Records to process -
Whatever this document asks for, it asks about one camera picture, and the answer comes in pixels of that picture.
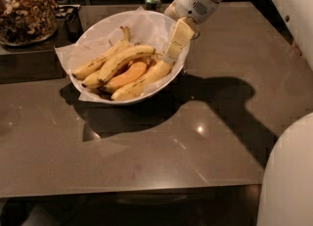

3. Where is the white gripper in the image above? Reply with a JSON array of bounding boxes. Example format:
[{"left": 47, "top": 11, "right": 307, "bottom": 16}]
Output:
[{"left": 162, "top": 0, "right": 218, "bottom": 65}]

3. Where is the yellow banana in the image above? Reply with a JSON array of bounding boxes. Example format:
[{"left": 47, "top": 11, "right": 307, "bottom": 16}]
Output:
[
  {"left": 71, "top": 26, "right": 130, "bottom": 79},
  {"left": 81, "top": 45, "right": 156, "bottom": 89},
  {"left": 112, "top": 61, "right": 172, "bottom": 101}
]

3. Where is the orange ripe banana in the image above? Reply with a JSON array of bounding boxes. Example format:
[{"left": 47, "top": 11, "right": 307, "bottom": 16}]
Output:
[{"left": 103, "top": 61, "right": 148, "bottom": 94}]

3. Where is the white oval bowl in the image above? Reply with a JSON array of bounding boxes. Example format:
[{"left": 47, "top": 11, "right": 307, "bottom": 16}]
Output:
[{"left": 68, "top": 10, "right": 190, "bottom": 105}]

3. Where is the green soda can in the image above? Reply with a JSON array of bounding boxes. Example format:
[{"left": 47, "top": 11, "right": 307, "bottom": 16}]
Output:
[{"left": 145, "top": 0, "right": 161, "bottom": 12}]

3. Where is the white paper liner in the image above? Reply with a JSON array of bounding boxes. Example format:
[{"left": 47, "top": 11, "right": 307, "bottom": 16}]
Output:
[{"left": 56, "top": 8, "right": 193, "bottom": 105}]

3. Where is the small black tray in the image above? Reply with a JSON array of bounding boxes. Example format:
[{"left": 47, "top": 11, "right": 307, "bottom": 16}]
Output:
[{"left": 56, "top": 5, "right": 80, "bottom": 18}]

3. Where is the dark raised counter block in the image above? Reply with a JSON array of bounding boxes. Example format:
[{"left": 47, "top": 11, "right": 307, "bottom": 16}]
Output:
[{"left": 0, "top": 13, "right": 83, "bottom": 84}]

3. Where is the glass jar of nuts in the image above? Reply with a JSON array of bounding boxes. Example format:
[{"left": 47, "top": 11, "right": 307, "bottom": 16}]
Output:
[{"left": 0, "top": 0, "right": 58, "bottom": 46}]

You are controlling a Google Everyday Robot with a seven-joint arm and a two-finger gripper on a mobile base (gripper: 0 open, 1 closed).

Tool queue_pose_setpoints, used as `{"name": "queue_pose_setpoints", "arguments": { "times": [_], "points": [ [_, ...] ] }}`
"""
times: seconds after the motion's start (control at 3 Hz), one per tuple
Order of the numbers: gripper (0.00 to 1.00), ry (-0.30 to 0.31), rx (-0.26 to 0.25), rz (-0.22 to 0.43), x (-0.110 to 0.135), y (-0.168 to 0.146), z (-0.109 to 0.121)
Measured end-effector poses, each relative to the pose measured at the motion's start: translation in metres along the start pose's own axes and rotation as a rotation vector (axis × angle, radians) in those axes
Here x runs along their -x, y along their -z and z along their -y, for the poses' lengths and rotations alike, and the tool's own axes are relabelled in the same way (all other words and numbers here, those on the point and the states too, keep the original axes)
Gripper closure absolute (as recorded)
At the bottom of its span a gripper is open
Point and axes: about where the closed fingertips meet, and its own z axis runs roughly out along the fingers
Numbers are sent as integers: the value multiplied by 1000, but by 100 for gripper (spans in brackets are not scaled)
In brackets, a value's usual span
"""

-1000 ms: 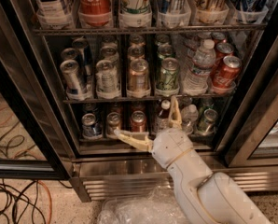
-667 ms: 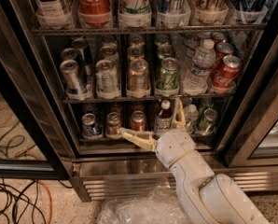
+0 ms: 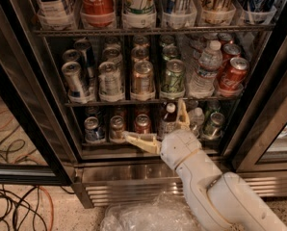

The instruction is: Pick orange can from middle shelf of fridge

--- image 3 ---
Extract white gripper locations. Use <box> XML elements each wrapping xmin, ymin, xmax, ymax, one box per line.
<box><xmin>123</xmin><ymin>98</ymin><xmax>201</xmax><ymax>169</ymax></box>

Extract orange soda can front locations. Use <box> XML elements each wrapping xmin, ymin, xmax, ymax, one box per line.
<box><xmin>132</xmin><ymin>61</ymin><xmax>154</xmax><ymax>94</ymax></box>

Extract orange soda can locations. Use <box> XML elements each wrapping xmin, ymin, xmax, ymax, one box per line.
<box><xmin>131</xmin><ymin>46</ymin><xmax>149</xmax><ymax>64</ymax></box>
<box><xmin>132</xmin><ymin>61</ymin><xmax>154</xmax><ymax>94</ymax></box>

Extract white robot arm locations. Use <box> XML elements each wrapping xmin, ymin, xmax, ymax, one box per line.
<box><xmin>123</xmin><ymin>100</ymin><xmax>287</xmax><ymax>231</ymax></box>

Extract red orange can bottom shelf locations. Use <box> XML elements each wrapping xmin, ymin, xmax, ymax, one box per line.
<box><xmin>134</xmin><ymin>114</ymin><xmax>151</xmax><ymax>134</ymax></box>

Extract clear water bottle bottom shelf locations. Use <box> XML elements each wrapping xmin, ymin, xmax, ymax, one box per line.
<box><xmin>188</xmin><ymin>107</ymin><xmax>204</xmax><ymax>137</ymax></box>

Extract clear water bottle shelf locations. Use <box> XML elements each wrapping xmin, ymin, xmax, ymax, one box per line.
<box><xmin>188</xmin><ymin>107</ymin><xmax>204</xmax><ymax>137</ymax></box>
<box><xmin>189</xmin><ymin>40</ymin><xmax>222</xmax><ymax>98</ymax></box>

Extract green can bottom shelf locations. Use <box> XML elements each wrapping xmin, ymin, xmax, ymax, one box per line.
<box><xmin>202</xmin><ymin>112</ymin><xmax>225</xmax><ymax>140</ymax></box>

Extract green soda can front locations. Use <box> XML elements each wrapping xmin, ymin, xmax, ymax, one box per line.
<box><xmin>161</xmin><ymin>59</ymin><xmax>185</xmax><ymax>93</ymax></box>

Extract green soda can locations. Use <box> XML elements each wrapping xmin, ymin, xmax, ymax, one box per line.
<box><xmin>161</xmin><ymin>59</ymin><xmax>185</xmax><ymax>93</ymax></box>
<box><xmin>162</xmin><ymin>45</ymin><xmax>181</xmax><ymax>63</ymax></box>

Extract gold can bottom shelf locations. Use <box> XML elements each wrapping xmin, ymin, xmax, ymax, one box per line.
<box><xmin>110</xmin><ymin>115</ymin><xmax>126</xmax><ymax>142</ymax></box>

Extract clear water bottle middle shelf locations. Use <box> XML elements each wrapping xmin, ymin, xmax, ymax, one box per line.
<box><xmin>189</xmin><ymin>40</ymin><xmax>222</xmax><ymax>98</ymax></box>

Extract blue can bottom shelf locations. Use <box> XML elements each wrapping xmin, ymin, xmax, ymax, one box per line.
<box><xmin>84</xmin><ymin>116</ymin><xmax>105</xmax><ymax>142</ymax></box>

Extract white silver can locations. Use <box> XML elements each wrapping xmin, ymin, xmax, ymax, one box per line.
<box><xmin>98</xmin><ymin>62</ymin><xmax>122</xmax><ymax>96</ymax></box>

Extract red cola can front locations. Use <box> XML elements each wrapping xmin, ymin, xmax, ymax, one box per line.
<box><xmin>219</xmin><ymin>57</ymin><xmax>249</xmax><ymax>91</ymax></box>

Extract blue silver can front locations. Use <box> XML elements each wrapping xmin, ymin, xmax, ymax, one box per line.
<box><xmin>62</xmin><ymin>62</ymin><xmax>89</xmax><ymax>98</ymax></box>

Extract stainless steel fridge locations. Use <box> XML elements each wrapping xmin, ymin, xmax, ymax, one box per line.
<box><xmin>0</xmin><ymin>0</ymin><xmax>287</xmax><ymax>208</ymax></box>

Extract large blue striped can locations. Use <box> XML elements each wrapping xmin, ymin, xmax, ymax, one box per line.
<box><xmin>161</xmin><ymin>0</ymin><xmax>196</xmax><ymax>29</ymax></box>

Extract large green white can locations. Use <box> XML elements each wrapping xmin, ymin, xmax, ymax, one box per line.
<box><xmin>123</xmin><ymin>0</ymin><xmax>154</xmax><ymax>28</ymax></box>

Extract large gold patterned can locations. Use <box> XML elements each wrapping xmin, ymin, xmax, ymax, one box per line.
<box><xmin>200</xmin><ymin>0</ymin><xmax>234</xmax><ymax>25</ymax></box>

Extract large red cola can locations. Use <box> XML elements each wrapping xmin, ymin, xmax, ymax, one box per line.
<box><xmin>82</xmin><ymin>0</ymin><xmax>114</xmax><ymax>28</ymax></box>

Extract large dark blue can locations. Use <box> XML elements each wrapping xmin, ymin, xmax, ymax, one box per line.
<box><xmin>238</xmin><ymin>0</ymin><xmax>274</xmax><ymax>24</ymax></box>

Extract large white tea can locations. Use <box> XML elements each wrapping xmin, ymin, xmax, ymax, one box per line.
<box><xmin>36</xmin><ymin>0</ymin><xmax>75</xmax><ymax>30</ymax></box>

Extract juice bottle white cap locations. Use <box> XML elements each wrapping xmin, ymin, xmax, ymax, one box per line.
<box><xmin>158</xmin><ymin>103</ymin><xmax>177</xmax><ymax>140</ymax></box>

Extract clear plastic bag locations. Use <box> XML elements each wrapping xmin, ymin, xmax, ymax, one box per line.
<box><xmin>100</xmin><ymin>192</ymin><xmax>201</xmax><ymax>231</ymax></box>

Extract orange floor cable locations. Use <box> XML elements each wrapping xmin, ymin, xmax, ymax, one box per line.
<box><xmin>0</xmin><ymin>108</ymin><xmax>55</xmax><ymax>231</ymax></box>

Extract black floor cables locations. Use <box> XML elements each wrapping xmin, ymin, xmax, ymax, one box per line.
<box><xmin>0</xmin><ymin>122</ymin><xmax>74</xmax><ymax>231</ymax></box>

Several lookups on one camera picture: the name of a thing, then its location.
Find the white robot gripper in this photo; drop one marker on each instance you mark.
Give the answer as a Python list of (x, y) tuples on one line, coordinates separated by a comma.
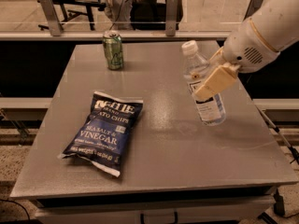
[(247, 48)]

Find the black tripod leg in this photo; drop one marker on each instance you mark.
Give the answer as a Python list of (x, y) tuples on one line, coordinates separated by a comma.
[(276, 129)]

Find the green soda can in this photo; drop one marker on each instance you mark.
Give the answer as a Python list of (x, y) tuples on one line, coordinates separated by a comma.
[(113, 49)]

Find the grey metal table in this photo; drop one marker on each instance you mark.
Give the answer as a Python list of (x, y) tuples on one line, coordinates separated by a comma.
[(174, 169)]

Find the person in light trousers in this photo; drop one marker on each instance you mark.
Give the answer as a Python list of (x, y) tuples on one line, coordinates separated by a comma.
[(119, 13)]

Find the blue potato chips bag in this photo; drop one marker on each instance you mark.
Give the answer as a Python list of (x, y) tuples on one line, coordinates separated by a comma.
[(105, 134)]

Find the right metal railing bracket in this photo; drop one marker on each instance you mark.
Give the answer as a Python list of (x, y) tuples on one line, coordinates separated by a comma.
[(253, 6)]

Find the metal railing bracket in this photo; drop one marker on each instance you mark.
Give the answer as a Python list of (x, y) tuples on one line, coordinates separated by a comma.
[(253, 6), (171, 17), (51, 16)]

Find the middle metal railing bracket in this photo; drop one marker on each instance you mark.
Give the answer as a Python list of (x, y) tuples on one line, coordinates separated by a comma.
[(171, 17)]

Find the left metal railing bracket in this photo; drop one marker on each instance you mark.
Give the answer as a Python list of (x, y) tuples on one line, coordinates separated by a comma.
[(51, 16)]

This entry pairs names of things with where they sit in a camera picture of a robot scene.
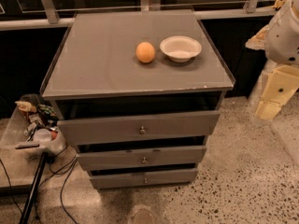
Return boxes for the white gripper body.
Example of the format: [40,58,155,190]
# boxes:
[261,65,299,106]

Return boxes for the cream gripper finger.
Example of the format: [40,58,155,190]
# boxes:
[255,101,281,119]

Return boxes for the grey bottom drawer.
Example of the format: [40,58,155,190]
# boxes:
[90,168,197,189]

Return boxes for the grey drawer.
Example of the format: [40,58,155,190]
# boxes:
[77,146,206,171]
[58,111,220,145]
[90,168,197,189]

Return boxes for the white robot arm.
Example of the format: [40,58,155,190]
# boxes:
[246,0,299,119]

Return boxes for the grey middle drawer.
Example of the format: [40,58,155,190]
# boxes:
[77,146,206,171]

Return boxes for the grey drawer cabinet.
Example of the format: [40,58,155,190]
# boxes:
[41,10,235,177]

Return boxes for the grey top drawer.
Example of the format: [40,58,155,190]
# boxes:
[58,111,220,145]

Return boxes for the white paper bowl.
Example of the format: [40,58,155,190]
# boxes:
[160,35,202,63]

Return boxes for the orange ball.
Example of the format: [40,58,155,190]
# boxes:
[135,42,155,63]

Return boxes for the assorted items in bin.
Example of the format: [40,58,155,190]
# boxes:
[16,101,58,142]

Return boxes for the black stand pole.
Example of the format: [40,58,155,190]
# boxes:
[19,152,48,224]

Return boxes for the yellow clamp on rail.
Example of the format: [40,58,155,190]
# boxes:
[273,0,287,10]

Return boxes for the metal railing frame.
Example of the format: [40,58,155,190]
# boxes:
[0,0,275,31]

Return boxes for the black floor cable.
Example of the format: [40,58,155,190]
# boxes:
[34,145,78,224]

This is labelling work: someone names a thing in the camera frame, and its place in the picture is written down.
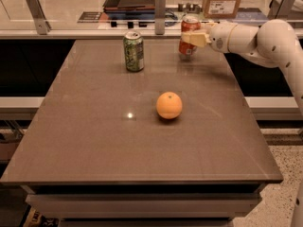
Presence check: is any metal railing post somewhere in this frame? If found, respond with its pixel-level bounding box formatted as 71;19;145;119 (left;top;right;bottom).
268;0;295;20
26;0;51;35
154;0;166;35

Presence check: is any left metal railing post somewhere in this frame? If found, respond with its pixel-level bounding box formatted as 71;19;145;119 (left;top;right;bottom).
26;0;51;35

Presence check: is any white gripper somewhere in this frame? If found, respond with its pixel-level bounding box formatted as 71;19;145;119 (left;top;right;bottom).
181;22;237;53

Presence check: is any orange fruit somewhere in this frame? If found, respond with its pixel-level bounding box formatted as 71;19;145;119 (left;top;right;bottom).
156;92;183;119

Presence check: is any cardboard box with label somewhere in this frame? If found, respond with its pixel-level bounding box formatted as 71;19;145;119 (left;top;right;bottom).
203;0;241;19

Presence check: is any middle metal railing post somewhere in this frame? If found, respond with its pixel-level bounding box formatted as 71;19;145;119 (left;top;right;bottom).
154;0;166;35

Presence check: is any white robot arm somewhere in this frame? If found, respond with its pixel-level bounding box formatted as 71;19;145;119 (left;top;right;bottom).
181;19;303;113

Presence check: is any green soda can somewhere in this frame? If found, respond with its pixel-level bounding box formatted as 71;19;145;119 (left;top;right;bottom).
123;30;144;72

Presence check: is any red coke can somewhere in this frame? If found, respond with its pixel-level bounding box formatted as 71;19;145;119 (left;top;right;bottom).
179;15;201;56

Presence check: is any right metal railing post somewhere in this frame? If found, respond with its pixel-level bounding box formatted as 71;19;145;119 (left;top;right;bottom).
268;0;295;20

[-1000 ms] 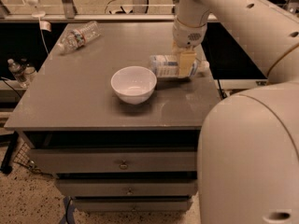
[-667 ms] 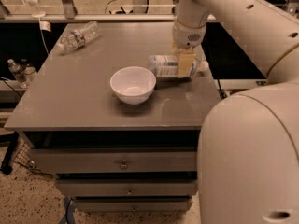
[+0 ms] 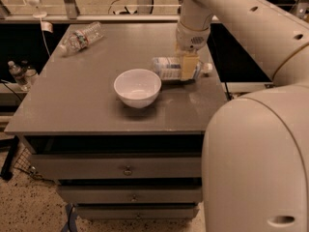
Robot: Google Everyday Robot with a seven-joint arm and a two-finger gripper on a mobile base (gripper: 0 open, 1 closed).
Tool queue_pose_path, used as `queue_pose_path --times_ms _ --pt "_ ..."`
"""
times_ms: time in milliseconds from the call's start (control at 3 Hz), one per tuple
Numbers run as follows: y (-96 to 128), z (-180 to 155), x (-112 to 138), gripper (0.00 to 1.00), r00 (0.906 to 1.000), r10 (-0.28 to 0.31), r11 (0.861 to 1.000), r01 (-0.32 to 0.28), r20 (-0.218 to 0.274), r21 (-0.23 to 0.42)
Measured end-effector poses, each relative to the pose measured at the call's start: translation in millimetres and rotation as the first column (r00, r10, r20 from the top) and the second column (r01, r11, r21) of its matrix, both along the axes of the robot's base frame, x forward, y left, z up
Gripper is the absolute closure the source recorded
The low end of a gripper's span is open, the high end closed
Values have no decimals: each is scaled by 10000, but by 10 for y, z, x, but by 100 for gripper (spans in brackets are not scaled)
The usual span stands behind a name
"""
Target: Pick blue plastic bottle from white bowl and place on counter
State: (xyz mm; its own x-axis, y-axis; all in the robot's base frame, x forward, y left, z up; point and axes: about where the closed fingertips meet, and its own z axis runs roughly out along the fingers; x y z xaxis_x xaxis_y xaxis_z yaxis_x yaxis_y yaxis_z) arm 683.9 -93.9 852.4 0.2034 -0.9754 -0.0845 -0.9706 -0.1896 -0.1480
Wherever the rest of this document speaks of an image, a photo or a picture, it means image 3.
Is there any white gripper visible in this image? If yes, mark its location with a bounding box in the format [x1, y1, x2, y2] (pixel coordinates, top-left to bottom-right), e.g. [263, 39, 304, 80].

About this exercise - An exact printout of the entries is wanted, covering the first line through the line holding "3. Where is the yellow", with pictures kept out of it.

Answer for the task -
Whatever this document asks for, it asks about one camera picture, and the answer comes in pixels of that picture.

3. Where is the white gripper in the image above? Reply with a JSON array of bounding boxes. Example format:
[{"left": 47, "top": 11, "right": 307, "bottom": 16}]
Output:
[{"left": 162, "top": 0, "right": 218, "bottom": 65}]

3. Where is the yellow banana in the image above? Reply with a JSON array of bounding boxes. Example format:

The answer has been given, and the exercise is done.